Shortest path problems¶
Author: Achyuthuni Sri Harsha
Shortest path is one problem in networks which appears in many forms across many industries. It tells the user how to find the shortest path between two pairs of nodes. In this particular example, we will look at finding the shortest path between a pair of nodes in a directed network using an integer programming solver.
import networkx as nx
import numpy as np
import pandas as pd
import matplotlib.pyplot as plt
Consider the following simple weighted directed network, with four nodes and five edges.
edgelist_df = pd.DataFrame({'node1':['s', 's', 'u', 'u', 'v'], 'node2':['u', 'v', 'v', 't', 't'],
'weights':[3, 2, 0.7, 1, 7]
})
edgelist_df
node1 | node2 | weights | |
---|---|---|---|
0 | s | u | 3.0 |
1 | s | v | 2.0 |
2 | u | v | 0.7 |
3 | u | t | 1.0 |
4 | v | t | 7.0 |
g = nx.DiGraph()
for i, elrow in edgelist_df.iterrows():
g.add_edge(elrow[0], elrow[1], weight=elrow[2])
g.edges(data=True)
OutEdgeDataView([('s', 'u', {'weight': 3.0}), ('s', 'v', {'weight': 2.0}), ('u', 'v', {'weight': 0.7}), ('u', 't', {'weight': 1.0}), ('v', 't', {'weight': 7.0})])
# for each node we are trying to fix the coordinates
g.add_node('s',pos=(0,1))
g.add_node('u',pos=(1,2))
g.add_node('v',pos=(1,0))
g.add_node('t',pos=(2,1))
g.nodes(data=True)
NodeDataView({'s': {'pos': (0, 1)}, 'u': {'pos': (1, 2)}, 'v': {'pos': (1, 0)}, 't': {'pos': (2, 1)}})
# This function gets the coordinates for nodes
pos = nx.get_node_attributes(g,'pos')
# This function gets the weights for the edges
weight = nx.get_edge_attributes(g,'weight')
nx.draw(g,pos, with_labels=True)
nx.draw_networkx_edge_labels(g,pos,edge_labels = weight)
plt.show()
Now, we want to find the shortest path between the node 's' and 't'. In this network, edge-weights represent the costs for each edge.

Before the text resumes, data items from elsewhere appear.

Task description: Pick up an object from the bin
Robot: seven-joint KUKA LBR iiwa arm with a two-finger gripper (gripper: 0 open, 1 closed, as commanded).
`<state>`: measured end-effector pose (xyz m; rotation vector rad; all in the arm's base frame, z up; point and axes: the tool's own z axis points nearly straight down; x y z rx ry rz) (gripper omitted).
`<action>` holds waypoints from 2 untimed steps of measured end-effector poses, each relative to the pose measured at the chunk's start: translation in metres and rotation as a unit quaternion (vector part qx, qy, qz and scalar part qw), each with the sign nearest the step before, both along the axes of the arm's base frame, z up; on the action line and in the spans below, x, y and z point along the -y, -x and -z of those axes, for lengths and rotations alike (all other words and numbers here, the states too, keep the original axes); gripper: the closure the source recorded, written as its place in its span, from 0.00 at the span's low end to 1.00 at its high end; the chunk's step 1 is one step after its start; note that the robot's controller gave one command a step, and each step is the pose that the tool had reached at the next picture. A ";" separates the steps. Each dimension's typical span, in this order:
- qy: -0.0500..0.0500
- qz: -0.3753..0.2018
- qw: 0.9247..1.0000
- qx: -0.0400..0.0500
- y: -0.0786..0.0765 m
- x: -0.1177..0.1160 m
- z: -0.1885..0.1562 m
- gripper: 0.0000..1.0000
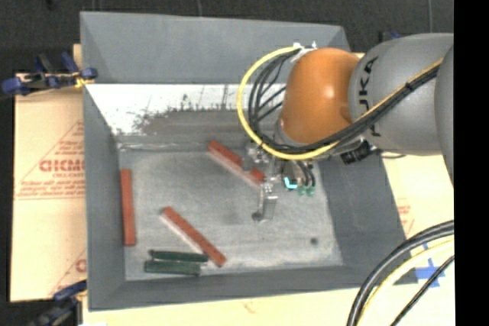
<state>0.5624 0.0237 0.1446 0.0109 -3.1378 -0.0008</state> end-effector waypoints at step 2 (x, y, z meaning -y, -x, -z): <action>0.000 0.026 1.000 0.009 -0.028 -0.008 0.017 0.00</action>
Offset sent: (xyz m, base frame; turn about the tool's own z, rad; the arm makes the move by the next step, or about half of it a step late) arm 0.0682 0.0278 -0.0746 0.1259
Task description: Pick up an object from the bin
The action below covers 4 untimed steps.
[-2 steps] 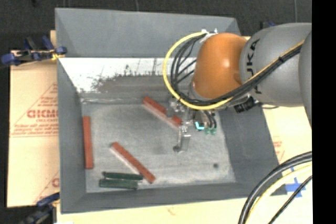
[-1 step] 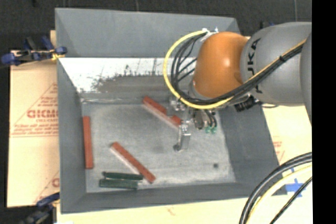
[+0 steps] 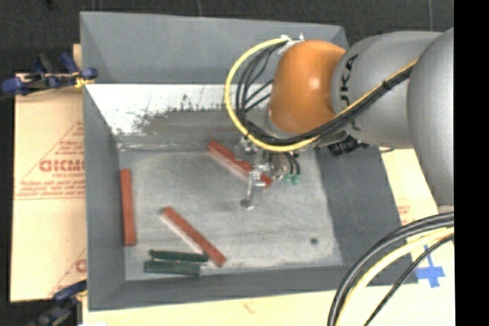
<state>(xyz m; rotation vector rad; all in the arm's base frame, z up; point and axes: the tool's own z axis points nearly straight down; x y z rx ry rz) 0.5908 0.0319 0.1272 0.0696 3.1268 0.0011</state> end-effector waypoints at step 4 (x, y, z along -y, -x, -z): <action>0.000 0.104 0.995 0.000 -0.039 -0.017 0.052 1.00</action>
Offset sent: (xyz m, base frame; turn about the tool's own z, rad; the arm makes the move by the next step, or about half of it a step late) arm 0.0423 0.0033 0.0044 0.1502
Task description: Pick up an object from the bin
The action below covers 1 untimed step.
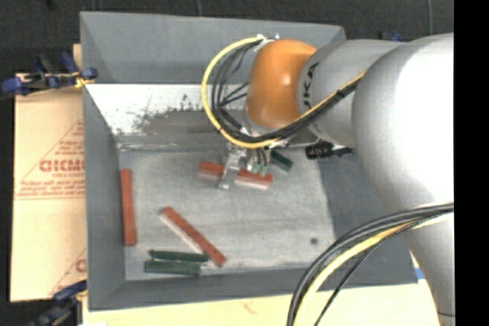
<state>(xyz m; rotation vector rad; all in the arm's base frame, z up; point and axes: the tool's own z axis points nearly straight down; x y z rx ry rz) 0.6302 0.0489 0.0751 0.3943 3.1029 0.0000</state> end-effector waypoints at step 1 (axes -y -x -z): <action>0.000 0.000 1.000 0.000 0.000 0.000 0.000 1.00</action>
Offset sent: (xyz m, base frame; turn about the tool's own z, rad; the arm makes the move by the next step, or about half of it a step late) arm 0.0000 -0.0001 0.0674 0.0000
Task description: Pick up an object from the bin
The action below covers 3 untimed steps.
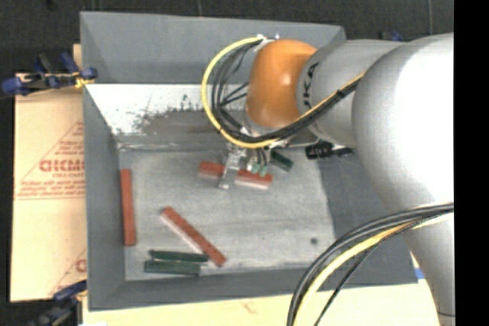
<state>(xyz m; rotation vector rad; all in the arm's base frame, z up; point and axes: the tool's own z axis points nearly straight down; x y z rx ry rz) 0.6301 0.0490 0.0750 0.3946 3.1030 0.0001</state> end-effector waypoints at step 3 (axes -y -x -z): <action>-0.001 0.000 1.000 -0.003 0.000 0.000 -0.036 1.00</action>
Offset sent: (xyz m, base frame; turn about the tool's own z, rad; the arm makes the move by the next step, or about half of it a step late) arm 0.0003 0.0001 0.0338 0.0000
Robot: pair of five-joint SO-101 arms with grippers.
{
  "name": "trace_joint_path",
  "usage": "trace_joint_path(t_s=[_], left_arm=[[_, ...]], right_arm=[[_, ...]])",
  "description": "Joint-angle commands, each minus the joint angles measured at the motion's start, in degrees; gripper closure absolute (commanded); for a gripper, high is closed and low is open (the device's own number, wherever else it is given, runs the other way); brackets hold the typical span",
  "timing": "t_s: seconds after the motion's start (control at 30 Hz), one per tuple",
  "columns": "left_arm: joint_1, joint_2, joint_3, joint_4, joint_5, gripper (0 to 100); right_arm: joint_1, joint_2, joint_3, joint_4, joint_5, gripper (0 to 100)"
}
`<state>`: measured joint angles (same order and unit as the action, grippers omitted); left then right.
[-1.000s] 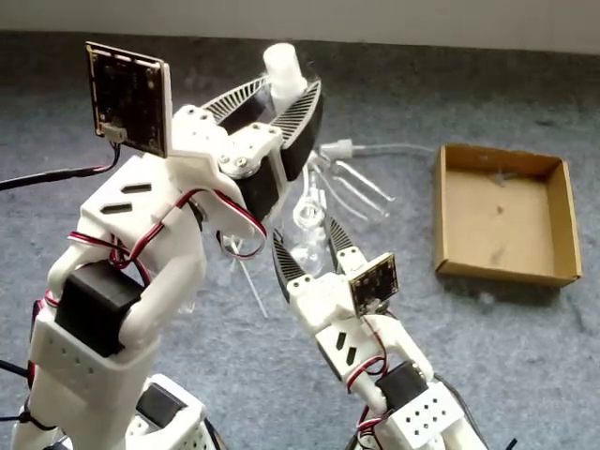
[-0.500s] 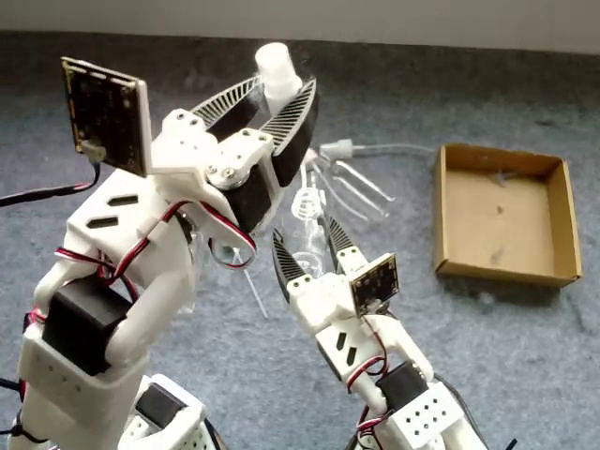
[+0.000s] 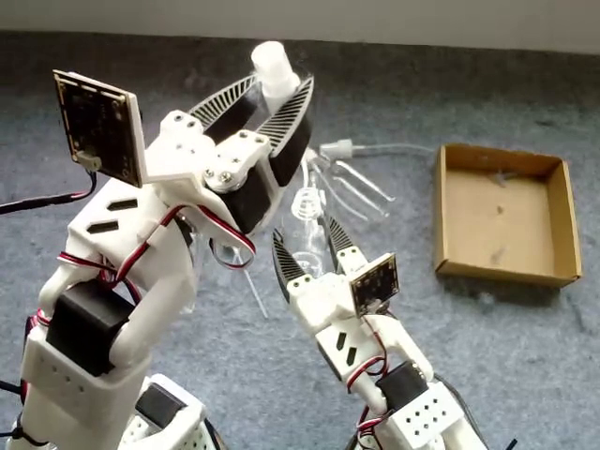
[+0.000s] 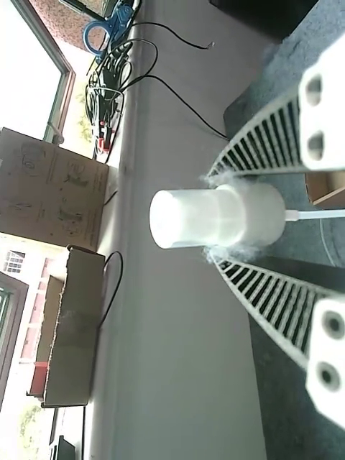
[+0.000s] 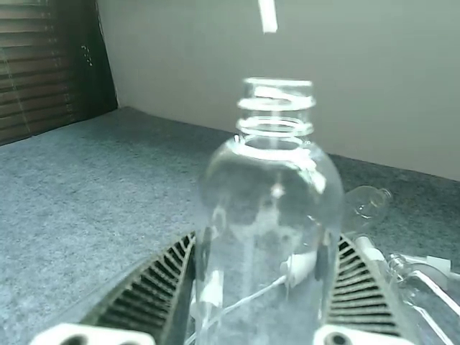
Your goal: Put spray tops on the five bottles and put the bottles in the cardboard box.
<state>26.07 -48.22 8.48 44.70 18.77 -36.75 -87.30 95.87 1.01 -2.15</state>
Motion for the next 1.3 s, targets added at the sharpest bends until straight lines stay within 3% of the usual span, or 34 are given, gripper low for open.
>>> trace_joint_path(t_s=[0.0,0.57,0.77,1.13,1.27], left_arm=[[-0.6,-0.5,-0.1,-2.4,0.4,100],[-0.6,-0.7,7.1,-2.3,0.6,100],[-0.6,-0.9,16.8,-2.7,0.7,100],[-0.6,-1.0,33.6,-18.0,0.4,100],[-0.6,-3.3,34.1,-18.7,0.4,100]], right_arm=[[-0.2,-0.5,7.3,0.1,-0.4,79.6],[-0.2,-0.5,7.3,0.1,-0.4,79.6],[-0.2,-0.5,7.3,0.1,-0.4,79.6],[-0.2,-0.5,7.3,0.1,-0.4,79.6],[-0.2,-0.5,7.3,0.1,-0.4,79.6]])
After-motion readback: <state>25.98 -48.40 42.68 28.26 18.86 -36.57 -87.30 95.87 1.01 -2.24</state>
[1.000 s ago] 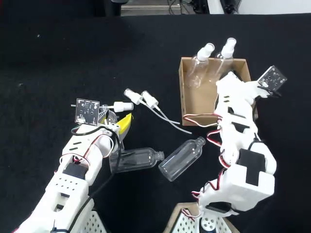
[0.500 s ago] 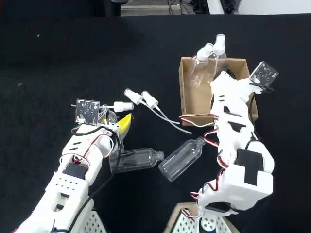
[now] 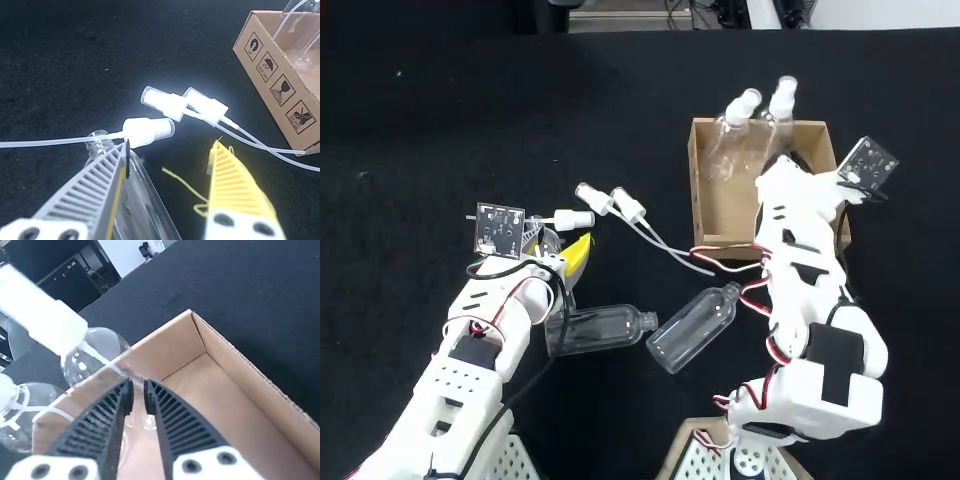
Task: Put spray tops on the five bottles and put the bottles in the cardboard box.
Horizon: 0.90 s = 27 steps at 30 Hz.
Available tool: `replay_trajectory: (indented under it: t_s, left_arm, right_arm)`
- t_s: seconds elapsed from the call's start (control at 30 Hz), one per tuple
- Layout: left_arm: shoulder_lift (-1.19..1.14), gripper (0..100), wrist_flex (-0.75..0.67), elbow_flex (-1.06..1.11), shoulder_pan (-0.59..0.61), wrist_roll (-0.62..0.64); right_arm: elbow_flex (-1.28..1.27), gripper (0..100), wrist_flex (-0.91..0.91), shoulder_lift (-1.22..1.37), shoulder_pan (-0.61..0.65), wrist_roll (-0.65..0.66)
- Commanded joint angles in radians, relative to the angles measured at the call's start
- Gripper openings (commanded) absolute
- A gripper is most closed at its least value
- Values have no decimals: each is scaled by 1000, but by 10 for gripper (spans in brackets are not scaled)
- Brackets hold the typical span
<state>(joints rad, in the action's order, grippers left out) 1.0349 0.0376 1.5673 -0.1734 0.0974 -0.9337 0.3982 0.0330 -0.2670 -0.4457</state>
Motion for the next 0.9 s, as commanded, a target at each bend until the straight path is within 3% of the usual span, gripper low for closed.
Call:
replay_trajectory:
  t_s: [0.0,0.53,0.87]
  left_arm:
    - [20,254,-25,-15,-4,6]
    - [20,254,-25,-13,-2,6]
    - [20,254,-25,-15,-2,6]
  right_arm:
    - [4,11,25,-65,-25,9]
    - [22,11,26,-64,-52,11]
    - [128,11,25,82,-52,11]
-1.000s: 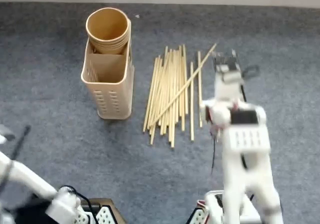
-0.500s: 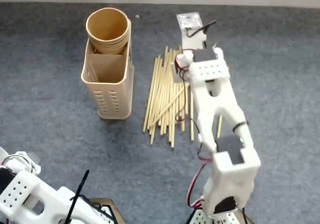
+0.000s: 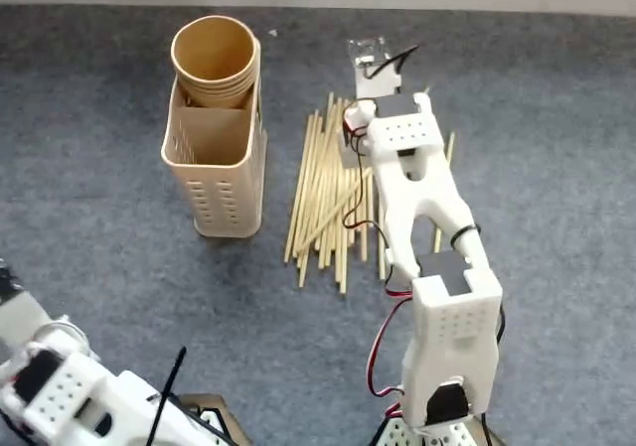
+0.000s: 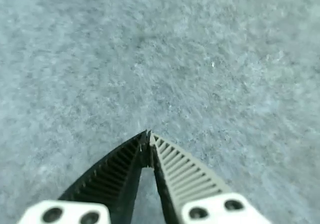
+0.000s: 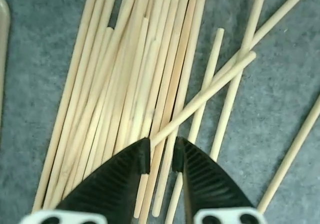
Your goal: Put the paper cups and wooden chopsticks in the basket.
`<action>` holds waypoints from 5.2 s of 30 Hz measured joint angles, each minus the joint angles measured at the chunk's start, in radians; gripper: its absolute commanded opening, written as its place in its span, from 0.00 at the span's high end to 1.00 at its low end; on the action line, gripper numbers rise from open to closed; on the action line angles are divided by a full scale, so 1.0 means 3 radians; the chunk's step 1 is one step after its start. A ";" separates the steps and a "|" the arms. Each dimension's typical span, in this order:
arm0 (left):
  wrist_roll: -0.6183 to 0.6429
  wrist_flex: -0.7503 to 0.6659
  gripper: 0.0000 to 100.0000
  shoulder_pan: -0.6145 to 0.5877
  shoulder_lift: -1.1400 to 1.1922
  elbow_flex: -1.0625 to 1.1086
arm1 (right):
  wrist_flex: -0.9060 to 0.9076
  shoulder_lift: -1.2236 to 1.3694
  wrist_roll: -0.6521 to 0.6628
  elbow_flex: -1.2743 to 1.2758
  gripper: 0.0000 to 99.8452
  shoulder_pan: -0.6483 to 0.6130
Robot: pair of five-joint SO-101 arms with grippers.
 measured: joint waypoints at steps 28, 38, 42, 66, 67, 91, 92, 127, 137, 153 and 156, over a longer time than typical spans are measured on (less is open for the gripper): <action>-0.0118 0.0517 0.98 0.0670 -0.1652 0.0609 | -0.0199 0.0660 -0.0005 -0.0143 0.91 0.0000; -0.0118 0.0522 0.98 0.0670 -0.1652 0.0609 | -0.0153 0.0675 -0.0005 -0.0261 1.00 0.0087; -0.0118 0.0522 0.98 0.0670 -0.1652 0.0609 | 0.0148 0.0721 -0.0005 -0.0644 1.00 0.0164; -0.0118 0.0522 0.98 0.0685 -0.1652 0.0609 | 0.0292 0.0690 0.0000 -0.4450 1.00 -0.0736; -0.0118 0.0522 0.98 0.0685 -0.1652 0.0609 | 0.0251 0.0690 0.0000 -0.4450 1.00 -0.0798; -0.0118 0.0522 0.98 0.0685 -0.1652 0.0609 | 0.0276 0.1212 0.0000 -0.4460 0.99 -0.1325; -0.0118 0.0522 0.98 0.0685 -0.1652 0.0609 | 0.0276 0.1212 0.0000 -0.4460 0.99 -0.1325; -0.0118 0.0522 0.98 0.0685 -0.1652 0.0609 | 0.1944 -0.0072 -0.0041 -0.2966 0.98 -0.0205; -0.0118 0.0522 0.98 0.0685 -0.1652 0.0609 | 0.1458 -0.0072 0.0072 -0.0675 0.98 -0.0184; -0.0118 0.0522 0.98 0.0685 -0.1652 0.0609 | 0.0133 -0.1816 0.0573 0.1969 0.98 -0.0501; -0.0118 0.0522 0.98 0.0685 -0.1652 0.0609 | -0.0547 -0.1841 0.0588 0.2133 0.89 -0.0465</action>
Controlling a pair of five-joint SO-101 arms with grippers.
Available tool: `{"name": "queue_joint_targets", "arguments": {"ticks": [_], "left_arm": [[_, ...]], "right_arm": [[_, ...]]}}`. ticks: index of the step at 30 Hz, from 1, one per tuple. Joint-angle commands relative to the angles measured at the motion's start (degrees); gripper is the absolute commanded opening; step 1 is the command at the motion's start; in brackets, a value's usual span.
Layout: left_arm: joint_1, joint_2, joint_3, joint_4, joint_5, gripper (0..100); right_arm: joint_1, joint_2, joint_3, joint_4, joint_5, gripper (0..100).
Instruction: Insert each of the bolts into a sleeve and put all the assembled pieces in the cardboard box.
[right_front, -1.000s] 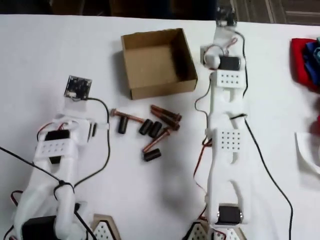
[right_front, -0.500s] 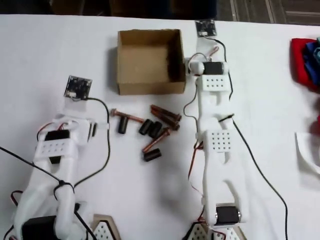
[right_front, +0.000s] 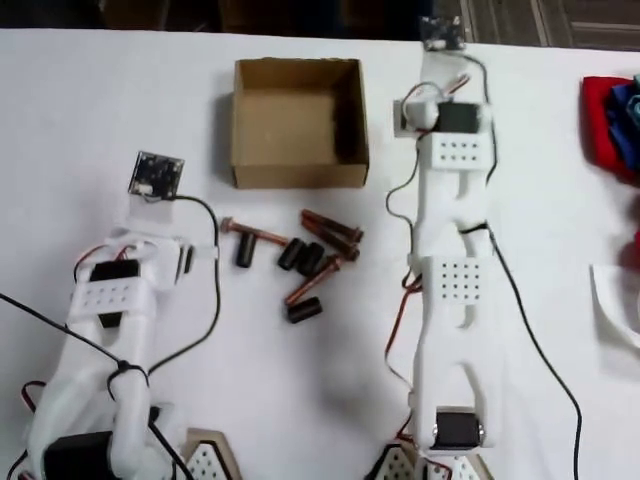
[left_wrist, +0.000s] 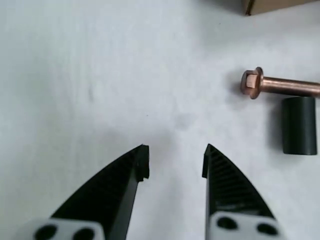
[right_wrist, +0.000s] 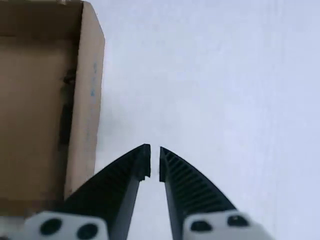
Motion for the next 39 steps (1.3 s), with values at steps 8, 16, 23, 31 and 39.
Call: {"name": "queue_joint_targets", "arguments": {"ticks": [8,16,23,31,39], "left_arm": [[-0.53,-0.62,-0.57,-0.53,10.55,19],[-4.66,-0.7,-1.89,-0.53,10.64,19],[-5.1,-0.7,-1.98,-0.53,10.64,19],[-13.1,-0.62,-3.38,-0.7,13.01,19],[-22.59,-0.35,-4.09,-0.97,26.55,19]], "right_arm": [[-3.12,-18.33,12.4,13.14,4.84,11.3],[-13.85,-53.41,73.41,10.86,5.45,11.1],[-25.36,-78.64,109.27,-10.24,6.07,11.2],[-33.8,-86.73,130.55,-17.8,35.08,11.2],[-36.53,-86.64,133.36,-20.35,41.67,12.9]]}}
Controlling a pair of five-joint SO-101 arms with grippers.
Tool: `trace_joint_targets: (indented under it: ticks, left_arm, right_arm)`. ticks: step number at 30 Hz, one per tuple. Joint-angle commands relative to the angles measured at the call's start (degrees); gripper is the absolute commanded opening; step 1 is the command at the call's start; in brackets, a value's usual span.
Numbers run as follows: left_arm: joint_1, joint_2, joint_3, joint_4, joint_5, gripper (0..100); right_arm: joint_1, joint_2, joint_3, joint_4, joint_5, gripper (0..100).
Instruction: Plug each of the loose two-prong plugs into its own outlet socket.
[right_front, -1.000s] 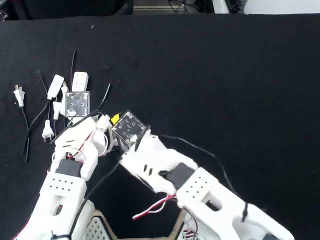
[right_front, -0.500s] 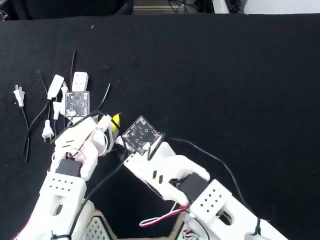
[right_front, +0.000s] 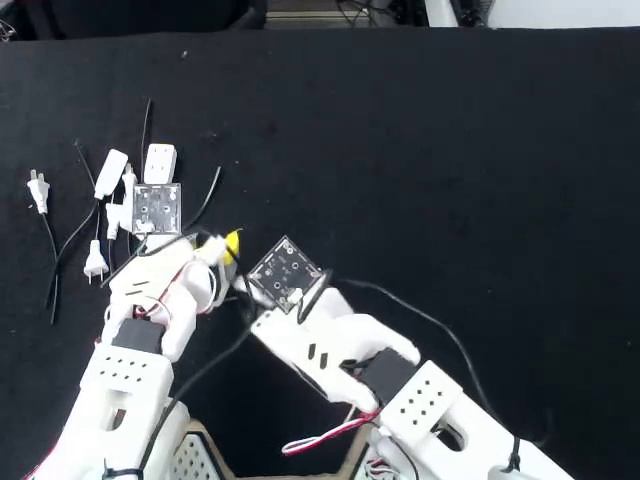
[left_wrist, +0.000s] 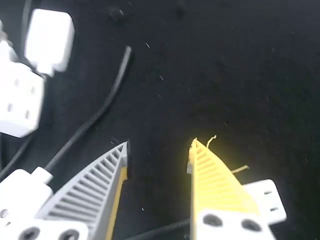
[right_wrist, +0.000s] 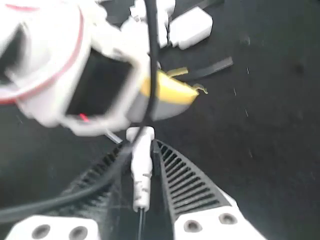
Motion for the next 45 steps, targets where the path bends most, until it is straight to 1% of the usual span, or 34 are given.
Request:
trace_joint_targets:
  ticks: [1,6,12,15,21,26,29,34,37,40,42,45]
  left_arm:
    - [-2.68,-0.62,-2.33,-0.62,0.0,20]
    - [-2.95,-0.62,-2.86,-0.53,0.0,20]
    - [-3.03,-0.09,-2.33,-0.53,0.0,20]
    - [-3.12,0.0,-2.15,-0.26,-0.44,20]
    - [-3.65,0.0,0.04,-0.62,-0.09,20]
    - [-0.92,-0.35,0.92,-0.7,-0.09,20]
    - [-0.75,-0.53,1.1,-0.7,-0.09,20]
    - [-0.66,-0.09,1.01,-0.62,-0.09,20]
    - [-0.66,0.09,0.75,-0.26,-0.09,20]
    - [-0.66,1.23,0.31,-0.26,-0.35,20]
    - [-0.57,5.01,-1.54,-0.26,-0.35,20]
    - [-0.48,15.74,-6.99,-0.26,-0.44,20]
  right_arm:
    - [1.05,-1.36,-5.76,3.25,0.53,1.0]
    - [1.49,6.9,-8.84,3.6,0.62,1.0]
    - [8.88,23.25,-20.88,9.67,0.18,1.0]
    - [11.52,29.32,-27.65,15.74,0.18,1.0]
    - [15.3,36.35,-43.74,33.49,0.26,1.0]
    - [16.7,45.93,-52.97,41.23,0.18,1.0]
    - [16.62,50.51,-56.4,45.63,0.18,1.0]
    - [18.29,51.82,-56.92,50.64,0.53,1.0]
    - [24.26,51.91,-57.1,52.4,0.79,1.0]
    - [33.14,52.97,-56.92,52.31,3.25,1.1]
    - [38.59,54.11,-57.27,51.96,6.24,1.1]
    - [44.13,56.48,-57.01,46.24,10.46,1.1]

The weights could be distance, or time. NetworkX has an inbuilt function shortest_path which returns the shortest path. Using NetworkX, we get the following shortest path:
path_2_0 = nx.shortest_path(g, source ='s',target = 't')
path_2_0
['s', 'u', 't']
Formulating the problem using integer programming¶
We have n nodes V and m edges E (n=4, m=5 for this example). OR tools is an open source software built by Google for solving integer programming problems. Cp-Sat solver is one such model by OR Tools, which we are going to use today.
We can use binary decision variables \(edge_{i,j}\) representing the edge that goes from node i to node j. If \(edge_{i,j}=1\) the shortest path belongs to the path between i and j, 0 otherwise.
from ortools.sat.python import cp_model
shortest_path_model = cp_model.CpModel()
# Creating one integer decision variable for each edge
edge_bool_vars = {}
for edge in g.edges:
edge_bool_vars[edge[0], edge[1]] = shortest_path_model.NewBoolVar('edge_%s_%s' % edge)
print('Creating the boolean variable ', edge_bool_vars[edge[0], edge[1]],
'representing the if we should travel through ', (edge[0], edge[1]))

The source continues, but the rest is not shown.